### SOURCE DATA
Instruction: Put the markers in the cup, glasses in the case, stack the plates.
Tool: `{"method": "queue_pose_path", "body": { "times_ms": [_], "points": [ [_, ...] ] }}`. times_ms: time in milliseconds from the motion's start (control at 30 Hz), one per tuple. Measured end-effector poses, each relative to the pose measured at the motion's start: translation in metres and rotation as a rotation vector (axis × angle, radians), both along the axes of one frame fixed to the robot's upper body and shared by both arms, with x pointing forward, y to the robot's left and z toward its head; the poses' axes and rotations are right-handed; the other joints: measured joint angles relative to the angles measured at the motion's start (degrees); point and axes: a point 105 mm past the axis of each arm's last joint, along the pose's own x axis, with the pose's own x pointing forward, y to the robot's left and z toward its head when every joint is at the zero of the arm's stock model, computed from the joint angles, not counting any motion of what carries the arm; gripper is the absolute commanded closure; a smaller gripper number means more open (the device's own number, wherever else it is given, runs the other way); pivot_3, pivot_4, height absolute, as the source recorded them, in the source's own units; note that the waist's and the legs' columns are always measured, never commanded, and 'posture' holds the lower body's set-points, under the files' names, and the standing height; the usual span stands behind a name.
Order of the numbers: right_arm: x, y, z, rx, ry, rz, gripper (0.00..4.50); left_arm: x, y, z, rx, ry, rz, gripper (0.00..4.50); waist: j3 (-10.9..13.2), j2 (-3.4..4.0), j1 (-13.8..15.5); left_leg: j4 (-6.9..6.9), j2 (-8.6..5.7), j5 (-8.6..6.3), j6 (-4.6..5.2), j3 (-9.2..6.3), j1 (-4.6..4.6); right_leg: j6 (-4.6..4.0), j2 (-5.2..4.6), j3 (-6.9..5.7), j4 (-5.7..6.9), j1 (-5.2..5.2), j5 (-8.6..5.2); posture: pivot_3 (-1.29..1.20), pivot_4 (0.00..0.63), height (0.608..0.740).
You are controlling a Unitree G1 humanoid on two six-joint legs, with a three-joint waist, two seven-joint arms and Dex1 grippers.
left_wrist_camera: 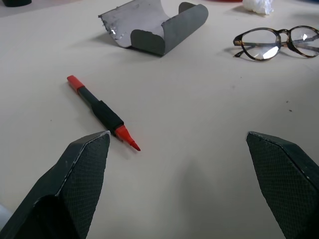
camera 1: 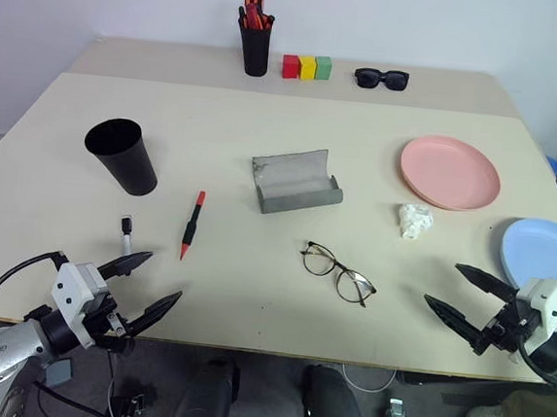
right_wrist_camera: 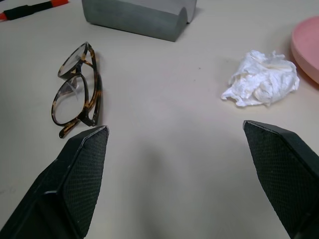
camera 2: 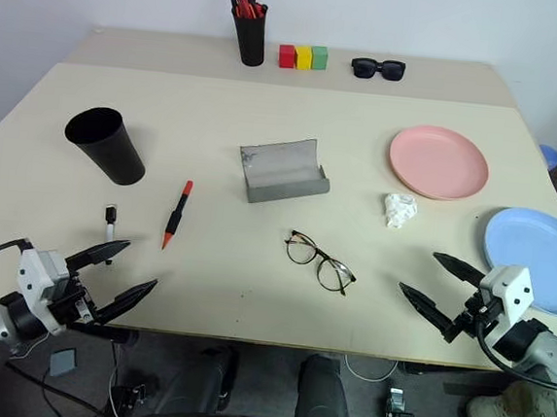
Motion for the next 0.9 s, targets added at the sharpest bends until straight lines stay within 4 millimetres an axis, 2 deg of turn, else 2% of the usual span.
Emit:
{"method": "queue_pose_path", "body": {
  "times_ms": [200,367,467,567,633,733,900],
  "points": [
    [0.006,0.002,0.006,0.017,-0.018,0.018,0.08,0.005,-0.003,0.007,-0.050,-0.001,0.056,0.00,0.00,0.00,0.09,0.05,0.00,0.00,0.00,-0.02,0.00,0.01,0.00,0.00,0.04,0.04,0.00,0.00,0.150,0.740],
    [0.025,0.017,0.038,0.137,-0.066,0.092,0.08,0.031,-0.001,0.034,-0.212,-0.004,0.204,0.00,0.01,0.00,0.02,0.08,0.00,0.01,0.01,-0.06,0.14,0.03,0.03,0.00,0.18,0.11,0.01,0.00,0.150,0.740],
    [0.037,0.039,0.053,0.183,-0.034,0.236,0.08,0.049,-0.001,0.045,-0.232,0.009,0.301,0.00,0.05,0.02,-0.18,0.08,-0.01,0.02,0.02,-0.07,0.17,0.06,0.08,0.00,0.26,0.09,0.02,0.00,0.150,0.740],
    [0.045,0.069,0.072,0.166,-0.005,0.444,0.08,0.068,-0.011,0.063,-0.206,0.019,0.362,0.00,0.03,-0.03,-0.05,0.13,0.00,0.02,0.02,-0.15,0.23,0.09,0.16,-0.01,0.38,0.14,0.03,0.00,0.150,0.740],
    [0.046,0.078,0.072,0.139,0.027,0.521,0.08,0.072,-0.015,0.059,-0.170,0.084,0.381,0.00,0.04,-0.05,0.11,0.06,-0.02,0.02,0.02,-0.18,0.21,0.34,0.16,-0.01,0.38,0.13,0.05,0.00,0.150,0.740],
    [0.052,0.086,0.060,0.091,0.067,0.576,0.08,0.077,-0.022,0.048,-0.095,0.210,0.382,0.00,0.08,-0.06,0.03,0.04,-0.04,0.02,0.02,-0.18,0.14,0.41,0.16,-0.01,0.38,0.04,0.05,0.00,0.150,0.740],
    [0.066,0.101,0.065,-0.029,-0.040,0.650,0.08,0.085,-0.033,0.040,-0.064,0.343,0.350,0.00,0.08,-0.06,-0.41,0.06,-0.03,0.03,-0.01,-0.16,0.21,0.42,0.16,-0.01,0.51,0.03,0.07,0.00,0.150,0.740]
  ]
}}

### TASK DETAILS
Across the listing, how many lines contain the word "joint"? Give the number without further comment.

### EXERCISE ANSWER
2